→ **Exercise objective**
Each line below from the one containing "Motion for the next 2" through the one containing "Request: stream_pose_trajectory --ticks" should be output exactly as it stands, and no other line should appear.

Information given START

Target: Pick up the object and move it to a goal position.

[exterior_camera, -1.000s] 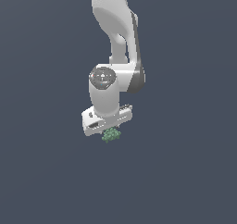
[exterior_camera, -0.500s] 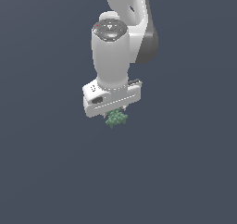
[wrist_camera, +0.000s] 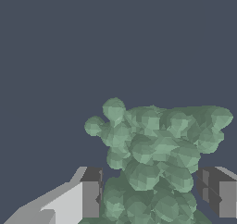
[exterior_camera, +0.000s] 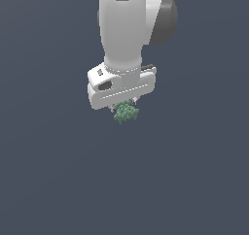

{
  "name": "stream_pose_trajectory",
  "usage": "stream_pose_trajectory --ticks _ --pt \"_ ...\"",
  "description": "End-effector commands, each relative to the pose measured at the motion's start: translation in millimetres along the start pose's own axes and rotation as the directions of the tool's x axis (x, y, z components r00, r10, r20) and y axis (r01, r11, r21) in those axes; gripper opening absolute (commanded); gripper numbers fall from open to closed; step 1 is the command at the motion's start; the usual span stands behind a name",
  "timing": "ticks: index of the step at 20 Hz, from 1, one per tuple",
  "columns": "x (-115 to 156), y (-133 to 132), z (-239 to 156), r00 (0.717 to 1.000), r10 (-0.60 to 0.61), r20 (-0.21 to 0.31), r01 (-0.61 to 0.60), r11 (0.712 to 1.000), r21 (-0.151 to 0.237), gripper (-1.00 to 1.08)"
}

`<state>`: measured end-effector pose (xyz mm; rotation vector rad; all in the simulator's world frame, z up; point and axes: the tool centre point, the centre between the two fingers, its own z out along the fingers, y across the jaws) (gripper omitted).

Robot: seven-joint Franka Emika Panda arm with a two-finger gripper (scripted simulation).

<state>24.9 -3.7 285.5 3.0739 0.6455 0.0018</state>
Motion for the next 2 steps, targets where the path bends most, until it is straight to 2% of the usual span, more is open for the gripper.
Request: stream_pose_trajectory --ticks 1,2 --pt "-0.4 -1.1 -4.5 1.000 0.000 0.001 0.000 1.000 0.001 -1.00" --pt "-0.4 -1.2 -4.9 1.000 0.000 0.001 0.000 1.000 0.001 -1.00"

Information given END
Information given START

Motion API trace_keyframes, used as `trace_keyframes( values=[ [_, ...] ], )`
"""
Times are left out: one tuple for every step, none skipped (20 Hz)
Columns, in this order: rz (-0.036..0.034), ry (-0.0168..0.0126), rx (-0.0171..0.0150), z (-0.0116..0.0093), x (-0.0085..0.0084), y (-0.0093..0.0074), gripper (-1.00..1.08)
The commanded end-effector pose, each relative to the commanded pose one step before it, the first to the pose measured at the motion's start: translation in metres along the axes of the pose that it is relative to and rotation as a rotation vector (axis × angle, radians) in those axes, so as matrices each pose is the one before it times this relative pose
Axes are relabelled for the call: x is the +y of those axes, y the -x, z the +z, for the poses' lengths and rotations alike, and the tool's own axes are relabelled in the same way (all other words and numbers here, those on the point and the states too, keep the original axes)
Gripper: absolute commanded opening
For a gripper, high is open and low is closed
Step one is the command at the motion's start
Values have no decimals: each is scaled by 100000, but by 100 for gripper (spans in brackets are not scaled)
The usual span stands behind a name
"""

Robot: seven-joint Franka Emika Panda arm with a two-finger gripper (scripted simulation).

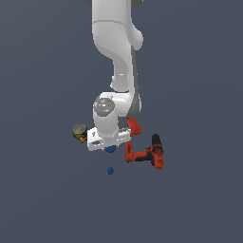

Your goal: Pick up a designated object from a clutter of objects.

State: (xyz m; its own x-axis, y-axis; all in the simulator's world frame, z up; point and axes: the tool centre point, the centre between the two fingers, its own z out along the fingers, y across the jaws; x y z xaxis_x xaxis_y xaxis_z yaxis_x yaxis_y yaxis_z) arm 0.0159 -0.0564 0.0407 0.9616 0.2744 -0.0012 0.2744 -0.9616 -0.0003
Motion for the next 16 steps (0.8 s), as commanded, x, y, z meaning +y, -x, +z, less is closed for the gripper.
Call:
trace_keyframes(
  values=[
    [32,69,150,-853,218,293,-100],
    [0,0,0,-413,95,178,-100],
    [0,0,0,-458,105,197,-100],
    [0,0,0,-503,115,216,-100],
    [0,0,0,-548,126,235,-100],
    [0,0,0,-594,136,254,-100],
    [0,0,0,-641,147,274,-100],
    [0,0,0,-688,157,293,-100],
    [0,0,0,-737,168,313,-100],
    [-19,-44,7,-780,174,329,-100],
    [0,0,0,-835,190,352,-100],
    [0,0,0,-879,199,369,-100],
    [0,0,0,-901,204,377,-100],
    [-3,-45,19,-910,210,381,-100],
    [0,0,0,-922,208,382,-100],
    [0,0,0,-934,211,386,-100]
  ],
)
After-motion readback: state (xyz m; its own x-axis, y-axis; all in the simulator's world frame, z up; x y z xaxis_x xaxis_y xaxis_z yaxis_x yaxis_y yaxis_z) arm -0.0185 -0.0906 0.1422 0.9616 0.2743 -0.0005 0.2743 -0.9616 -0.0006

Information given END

→ **Output for this task**
Motion for the next 2 steps, targets where the path bends most, until it is straight to 2% of the usual span, more is open for the gripper.
Request: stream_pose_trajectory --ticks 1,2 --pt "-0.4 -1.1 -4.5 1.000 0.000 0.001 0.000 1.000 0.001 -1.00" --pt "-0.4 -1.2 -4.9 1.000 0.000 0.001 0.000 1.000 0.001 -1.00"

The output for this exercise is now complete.